[Task]
Of all the lines in the entries below, give again exactly those starting at the line containing "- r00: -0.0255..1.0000" and ending at the line containing "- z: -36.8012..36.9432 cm", both ends included, and no others.

(Data excerpts)

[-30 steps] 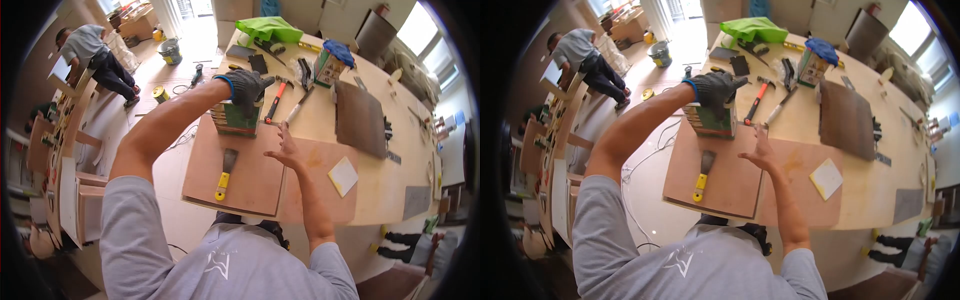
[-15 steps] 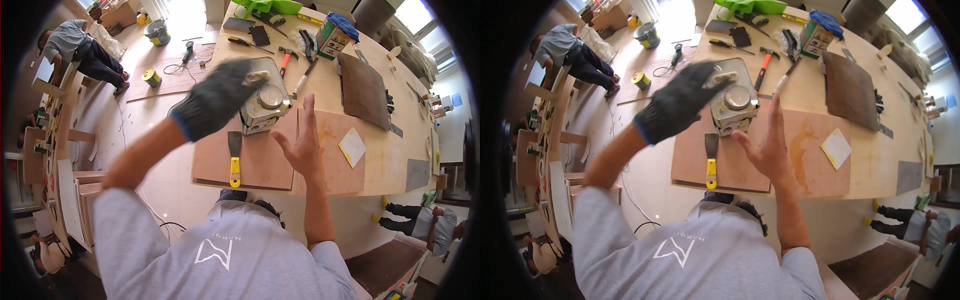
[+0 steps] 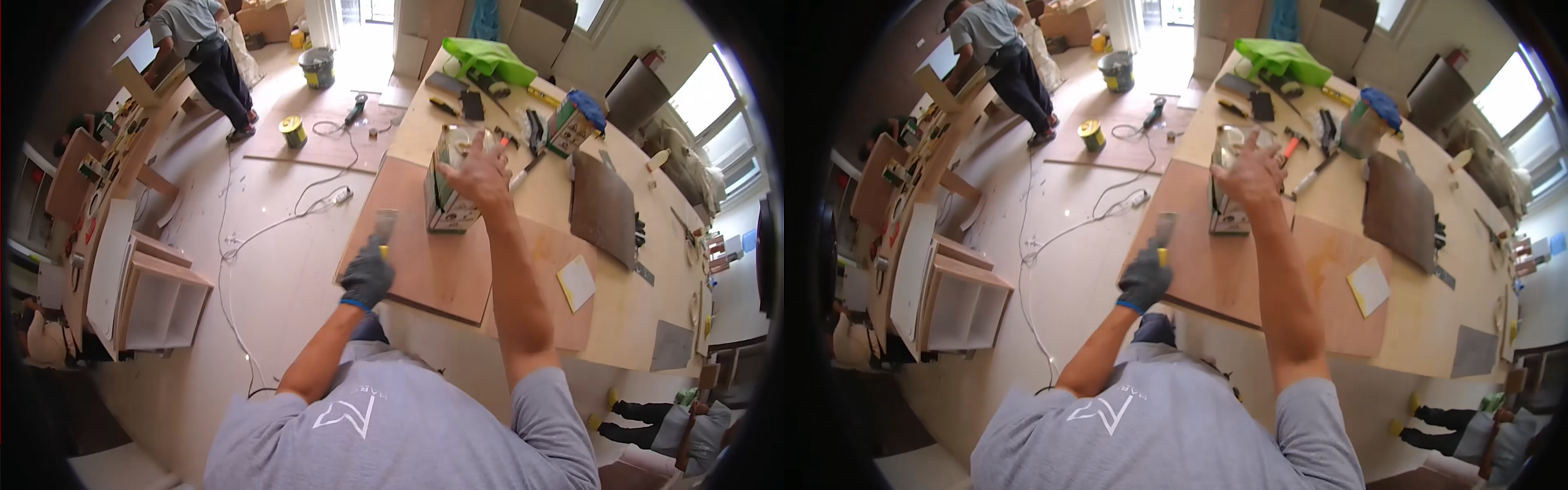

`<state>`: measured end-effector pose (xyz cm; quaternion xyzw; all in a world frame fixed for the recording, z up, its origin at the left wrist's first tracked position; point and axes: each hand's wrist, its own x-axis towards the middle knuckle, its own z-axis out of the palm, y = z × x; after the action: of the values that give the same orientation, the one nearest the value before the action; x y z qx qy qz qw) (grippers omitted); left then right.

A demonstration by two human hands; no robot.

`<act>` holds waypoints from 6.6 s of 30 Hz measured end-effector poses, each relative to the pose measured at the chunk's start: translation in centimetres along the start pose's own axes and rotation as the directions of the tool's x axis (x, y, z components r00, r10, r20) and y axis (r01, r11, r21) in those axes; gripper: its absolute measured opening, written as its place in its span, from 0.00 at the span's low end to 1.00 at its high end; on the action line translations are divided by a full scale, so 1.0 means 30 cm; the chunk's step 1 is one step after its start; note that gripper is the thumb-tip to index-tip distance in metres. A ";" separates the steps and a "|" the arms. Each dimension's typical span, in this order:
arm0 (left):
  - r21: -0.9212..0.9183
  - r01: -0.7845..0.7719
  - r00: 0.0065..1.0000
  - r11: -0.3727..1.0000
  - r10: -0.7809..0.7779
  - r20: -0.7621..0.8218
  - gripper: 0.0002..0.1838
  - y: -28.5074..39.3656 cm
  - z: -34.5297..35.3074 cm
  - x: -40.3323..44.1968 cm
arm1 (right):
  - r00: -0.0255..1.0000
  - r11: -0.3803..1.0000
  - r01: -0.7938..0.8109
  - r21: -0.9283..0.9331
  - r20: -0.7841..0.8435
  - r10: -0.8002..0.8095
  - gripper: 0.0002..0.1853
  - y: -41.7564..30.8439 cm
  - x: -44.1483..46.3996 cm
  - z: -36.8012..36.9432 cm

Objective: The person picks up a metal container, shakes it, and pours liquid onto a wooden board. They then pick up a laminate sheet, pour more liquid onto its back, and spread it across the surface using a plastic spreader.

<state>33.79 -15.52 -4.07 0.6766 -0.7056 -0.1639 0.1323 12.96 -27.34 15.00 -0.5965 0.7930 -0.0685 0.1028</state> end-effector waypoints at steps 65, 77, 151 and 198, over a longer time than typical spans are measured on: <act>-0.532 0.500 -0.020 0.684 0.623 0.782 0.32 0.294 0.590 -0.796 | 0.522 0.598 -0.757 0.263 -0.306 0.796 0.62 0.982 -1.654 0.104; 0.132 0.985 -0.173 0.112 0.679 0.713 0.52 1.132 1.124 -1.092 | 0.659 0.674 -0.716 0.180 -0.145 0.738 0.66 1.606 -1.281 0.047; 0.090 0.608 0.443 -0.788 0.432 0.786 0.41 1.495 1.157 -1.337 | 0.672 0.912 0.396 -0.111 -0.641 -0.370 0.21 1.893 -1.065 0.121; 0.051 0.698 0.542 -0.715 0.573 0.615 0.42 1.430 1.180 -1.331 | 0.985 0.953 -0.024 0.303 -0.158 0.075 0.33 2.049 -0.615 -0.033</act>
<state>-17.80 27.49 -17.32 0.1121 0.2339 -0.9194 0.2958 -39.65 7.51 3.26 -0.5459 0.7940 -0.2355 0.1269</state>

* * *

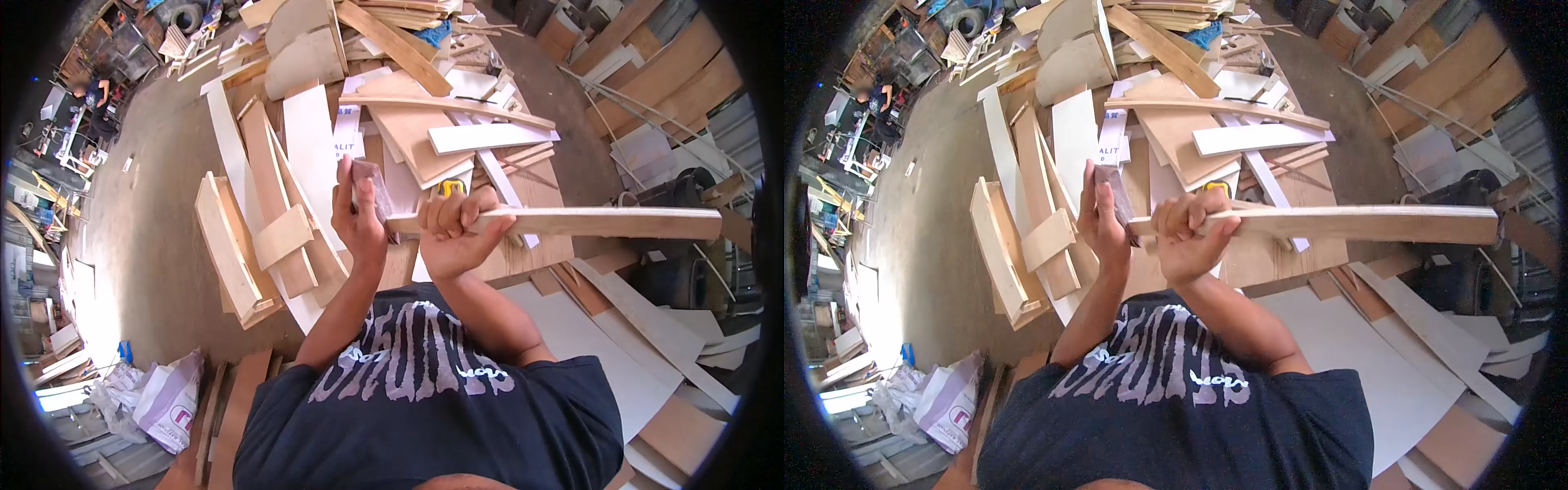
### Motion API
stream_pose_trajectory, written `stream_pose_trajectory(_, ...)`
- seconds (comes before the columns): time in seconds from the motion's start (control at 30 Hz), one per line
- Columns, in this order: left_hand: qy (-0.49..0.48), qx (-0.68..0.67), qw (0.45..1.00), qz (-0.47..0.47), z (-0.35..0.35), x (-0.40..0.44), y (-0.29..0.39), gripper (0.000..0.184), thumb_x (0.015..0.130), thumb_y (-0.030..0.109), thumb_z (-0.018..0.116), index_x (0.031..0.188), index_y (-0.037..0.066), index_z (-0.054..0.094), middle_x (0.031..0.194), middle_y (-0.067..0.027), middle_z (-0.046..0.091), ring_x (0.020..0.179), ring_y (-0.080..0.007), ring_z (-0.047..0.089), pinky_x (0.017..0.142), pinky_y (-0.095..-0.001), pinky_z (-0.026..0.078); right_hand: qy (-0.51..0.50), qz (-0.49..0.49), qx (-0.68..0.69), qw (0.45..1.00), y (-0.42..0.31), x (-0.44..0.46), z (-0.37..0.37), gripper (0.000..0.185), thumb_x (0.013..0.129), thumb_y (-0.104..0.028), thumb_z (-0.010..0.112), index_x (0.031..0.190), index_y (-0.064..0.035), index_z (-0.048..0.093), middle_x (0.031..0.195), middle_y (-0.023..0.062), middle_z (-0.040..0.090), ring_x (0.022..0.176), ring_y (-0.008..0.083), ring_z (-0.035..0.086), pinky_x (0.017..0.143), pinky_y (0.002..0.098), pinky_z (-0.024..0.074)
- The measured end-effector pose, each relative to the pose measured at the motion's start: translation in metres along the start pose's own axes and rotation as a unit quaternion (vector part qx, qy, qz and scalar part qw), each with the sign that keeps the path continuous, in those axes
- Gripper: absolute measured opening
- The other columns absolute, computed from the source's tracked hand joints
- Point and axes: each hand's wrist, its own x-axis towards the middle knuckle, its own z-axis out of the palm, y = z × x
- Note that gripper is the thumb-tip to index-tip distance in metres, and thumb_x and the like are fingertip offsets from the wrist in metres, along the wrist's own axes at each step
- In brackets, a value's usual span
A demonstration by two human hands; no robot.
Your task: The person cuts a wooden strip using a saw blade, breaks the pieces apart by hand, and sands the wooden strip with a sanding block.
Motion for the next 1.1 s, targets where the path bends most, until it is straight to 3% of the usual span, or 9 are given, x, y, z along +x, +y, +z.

[Written response]
  - r00: -0.0255..1.0000
  - r11: -0.3803..1.0000
  - r01: -0.7938..0.8109
  - r21: -0.9283..0.9331
  - r20: -0.7841..0.8435
  - r10: -0.8002..0.8095
  - gripper: 0.0002..0.1853
  - y: -41.7564..30.8439 cm
  - x: -44.1483..46.3996 cm
  - z: -36.8012..36.9432 cm

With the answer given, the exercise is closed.